Instructions to follow.
Write out the data again exactly, skipping every picture.

- - -

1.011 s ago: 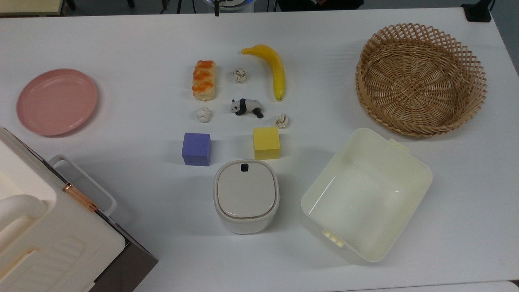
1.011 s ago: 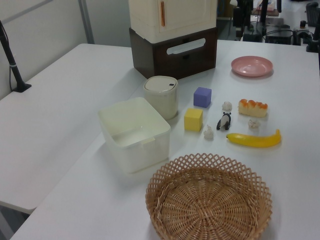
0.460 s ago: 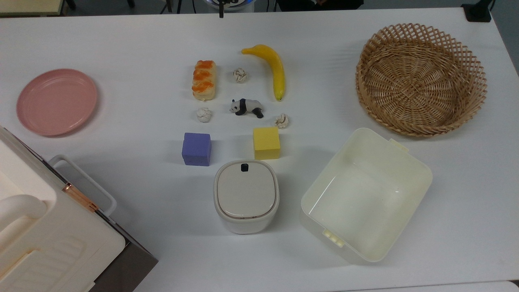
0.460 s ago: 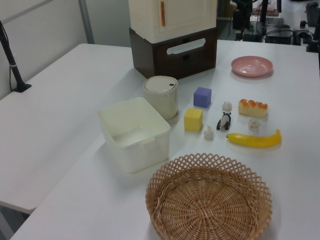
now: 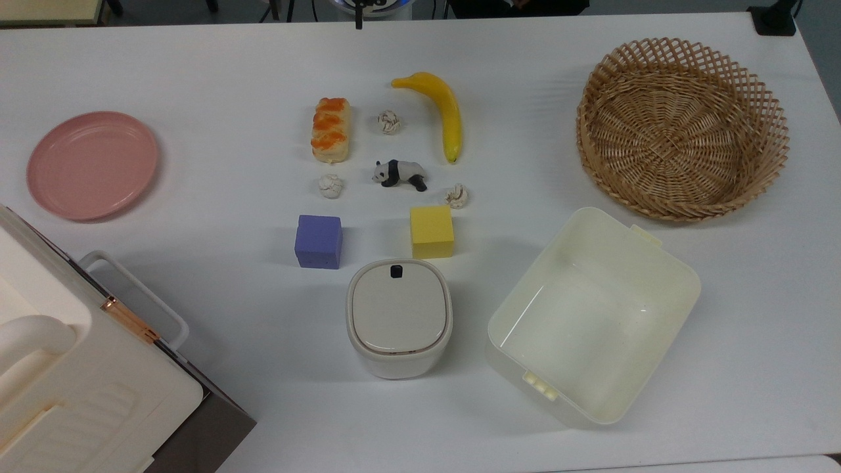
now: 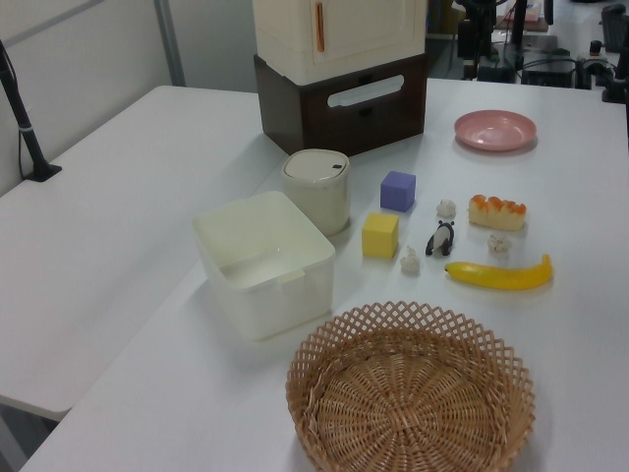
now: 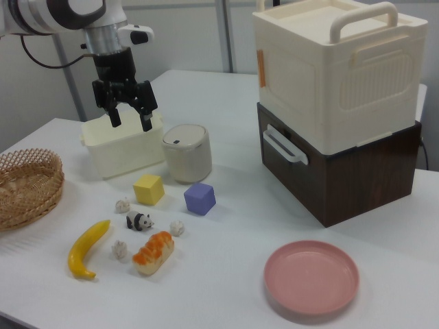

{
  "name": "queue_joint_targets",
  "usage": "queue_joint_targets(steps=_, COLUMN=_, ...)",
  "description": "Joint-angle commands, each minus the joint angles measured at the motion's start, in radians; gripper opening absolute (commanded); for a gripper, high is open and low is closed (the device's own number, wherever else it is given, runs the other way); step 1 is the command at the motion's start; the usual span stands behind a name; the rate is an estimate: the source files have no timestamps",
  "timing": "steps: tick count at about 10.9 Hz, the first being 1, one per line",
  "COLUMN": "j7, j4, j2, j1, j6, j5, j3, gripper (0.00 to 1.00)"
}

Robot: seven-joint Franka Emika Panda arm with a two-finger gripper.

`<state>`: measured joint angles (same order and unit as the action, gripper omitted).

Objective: Put the bread in the basket
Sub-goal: 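Lower the gripper onto the orange-topped bread roll and close it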

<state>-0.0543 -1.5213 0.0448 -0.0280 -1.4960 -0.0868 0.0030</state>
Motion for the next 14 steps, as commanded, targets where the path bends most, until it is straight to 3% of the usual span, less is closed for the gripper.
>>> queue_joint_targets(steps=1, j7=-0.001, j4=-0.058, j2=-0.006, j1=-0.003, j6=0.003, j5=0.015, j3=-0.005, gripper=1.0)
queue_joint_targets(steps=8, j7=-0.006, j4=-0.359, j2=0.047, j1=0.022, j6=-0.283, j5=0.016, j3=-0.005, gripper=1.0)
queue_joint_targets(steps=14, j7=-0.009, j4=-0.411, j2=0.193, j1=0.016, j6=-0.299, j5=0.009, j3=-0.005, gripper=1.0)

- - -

Problem solution.
1.011 s ago: 
1.011 s ago: 
0.460 s ago: 
0.460 s ago: 
now: 
now: 
now: 

{
  "name": "queue_joint_targets",
  "usage": "queue_joint_targets(steps=_, COLUMN=_, ...)",
  "description": "Joint-angle commands, each minus the joint angles measured at the motion's start, in radians; gripper opening absolute (commanded); for a gripper, high is open and low is closed (the device's own number, wherever else it is given, runs the other way); step 1 is the command at the motion's start; the usual span stands behind a name; the rate is an estimate: the source files have no timestamps",
  "timing": "steps: tick count at about 10.9 Hz, the first being 1, one per line",
  "COLUMN": "j7, j4, j2, j1, j6, j5, j3, gripper (0.00 to 1.00)"
}

Robot: seven-joint Franka Emika Panda arm with a two-finger gripper.

`<state>`: measured joint angles (same order and unit as the action, gripper omitted).

Objective: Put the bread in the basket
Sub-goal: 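Lower the gripper onto the orange-topped bread roll and close it
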
<state>-0.0543 -1.5213 0.0448 -0.0280 -1.4960 -0.0868 0.0030</state>
Motion for the next 14 steps, as commanded, targets where the path bends most, until it is straight to 3% of the usual span, less is closed for the gripper.
>>> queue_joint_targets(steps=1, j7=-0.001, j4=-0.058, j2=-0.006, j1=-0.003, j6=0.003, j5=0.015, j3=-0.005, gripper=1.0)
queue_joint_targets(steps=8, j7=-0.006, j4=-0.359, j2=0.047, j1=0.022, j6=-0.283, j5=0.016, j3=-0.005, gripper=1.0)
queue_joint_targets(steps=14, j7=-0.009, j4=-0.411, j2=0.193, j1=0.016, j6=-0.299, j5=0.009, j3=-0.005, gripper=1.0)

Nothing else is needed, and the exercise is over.